Data provided –
Start of Block
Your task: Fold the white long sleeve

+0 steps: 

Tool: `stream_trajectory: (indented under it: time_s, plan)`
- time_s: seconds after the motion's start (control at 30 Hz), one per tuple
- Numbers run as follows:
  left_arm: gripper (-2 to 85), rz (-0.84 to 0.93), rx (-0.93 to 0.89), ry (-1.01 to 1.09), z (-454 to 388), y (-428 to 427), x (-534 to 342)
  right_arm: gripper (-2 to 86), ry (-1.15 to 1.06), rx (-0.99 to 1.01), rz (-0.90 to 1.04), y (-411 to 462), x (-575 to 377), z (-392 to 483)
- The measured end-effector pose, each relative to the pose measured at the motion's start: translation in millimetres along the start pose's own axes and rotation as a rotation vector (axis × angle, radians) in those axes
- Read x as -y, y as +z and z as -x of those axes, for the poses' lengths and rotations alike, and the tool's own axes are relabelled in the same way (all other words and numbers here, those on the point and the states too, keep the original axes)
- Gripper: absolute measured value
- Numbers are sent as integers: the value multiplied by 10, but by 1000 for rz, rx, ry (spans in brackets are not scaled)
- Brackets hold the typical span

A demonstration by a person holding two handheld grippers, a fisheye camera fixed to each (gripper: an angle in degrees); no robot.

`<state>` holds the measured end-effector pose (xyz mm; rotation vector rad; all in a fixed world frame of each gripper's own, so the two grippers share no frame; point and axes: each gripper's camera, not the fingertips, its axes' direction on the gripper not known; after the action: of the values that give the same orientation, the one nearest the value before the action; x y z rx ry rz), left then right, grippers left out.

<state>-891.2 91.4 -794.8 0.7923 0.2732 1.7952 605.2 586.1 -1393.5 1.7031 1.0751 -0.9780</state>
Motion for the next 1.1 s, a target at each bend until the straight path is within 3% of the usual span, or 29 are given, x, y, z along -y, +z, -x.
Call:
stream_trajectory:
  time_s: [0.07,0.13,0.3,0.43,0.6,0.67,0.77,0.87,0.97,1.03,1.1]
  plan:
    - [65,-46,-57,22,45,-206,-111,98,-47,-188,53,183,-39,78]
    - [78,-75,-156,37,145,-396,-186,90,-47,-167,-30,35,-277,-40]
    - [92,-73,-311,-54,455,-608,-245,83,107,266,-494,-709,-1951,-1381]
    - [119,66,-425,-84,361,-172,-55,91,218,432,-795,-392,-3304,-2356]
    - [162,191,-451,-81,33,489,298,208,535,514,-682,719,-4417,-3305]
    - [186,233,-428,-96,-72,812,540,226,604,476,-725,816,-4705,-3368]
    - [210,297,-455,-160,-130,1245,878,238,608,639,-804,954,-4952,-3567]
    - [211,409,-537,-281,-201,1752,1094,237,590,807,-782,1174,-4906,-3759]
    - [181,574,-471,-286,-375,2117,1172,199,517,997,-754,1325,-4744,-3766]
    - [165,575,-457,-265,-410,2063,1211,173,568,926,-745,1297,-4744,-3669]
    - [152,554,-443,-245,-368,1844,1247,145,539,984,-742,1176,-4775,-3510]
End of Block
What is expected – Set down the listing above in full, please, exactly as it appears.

Output for this task –
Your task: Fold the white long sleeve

+0 steps: 

Tool: `stream_trajectory: (indented under it: time_s, plan)`
- time_s: seconds after the motion's start (control at 30 Hz), one per tuple
- Numbers run as follows:
  left_arm: gripper (-2 to 85), rz (-0.84 to 0.93), rx (-0.93 to 0.89), ry (-1.01 to 1.09), z (-454 to 388), y (-428 to 427), x (-534 to 342)
  right_arm: gripper (-2 to 86), ry (-1.15 to 1.06), rx (-0.99 to 1.01), rz (-0.90 to 1.04), y (-411 to 462), x (-575 to 377), z (-392 to 483)
- The measured end-effector pose, each relative to the pose measured at the motion's start: translation in millimetres along the start pose's own axes and rotation as a rotation vector (axis × angle, radians) in those axes
- Read x as -y, y as +z and z as -x of those axes, for the poses' lengths and rotations alike, and the tool's own axes are relabelled in the same way (all other words and numbers here, those on the point and the states too, keep the original axes)
- Gripper: absolute measured value
- Numbers are sent as integers: the value multiplied by 10, but by 1000 for rz, rx, ry (spans in brackets are not scaled)
- Brackets hold the typical span

A demonstration by a person holding two handheld grippers, a fisheye camera fixed to each (gripper: an angle in degrees); no robot.

`<state>` holds the measured end-effector pose (xyz mm; rotation vector rad; all in a fixed world frame of each gripper's own, so the two grippers share no frame; point and axes: each gripper's camera, not the fingertips, its axes' direction on the gripper not known; after the action: of the values that give the same orientation, the one nearest the value before the action; x y z rx ry rz), left then right, grippers left out.

<state>-891.2 91.4 -794.8 0.7923 0.2732 1.7952 605.2 586.1 -1393.5 1.7031 1.0751 -0.9780</state>
Motion for the next 1.1 s, a target at each bend until the straight path is within 3% of the usual span, or 29 are given, x, y, z along -y, +z, -x.
Call:
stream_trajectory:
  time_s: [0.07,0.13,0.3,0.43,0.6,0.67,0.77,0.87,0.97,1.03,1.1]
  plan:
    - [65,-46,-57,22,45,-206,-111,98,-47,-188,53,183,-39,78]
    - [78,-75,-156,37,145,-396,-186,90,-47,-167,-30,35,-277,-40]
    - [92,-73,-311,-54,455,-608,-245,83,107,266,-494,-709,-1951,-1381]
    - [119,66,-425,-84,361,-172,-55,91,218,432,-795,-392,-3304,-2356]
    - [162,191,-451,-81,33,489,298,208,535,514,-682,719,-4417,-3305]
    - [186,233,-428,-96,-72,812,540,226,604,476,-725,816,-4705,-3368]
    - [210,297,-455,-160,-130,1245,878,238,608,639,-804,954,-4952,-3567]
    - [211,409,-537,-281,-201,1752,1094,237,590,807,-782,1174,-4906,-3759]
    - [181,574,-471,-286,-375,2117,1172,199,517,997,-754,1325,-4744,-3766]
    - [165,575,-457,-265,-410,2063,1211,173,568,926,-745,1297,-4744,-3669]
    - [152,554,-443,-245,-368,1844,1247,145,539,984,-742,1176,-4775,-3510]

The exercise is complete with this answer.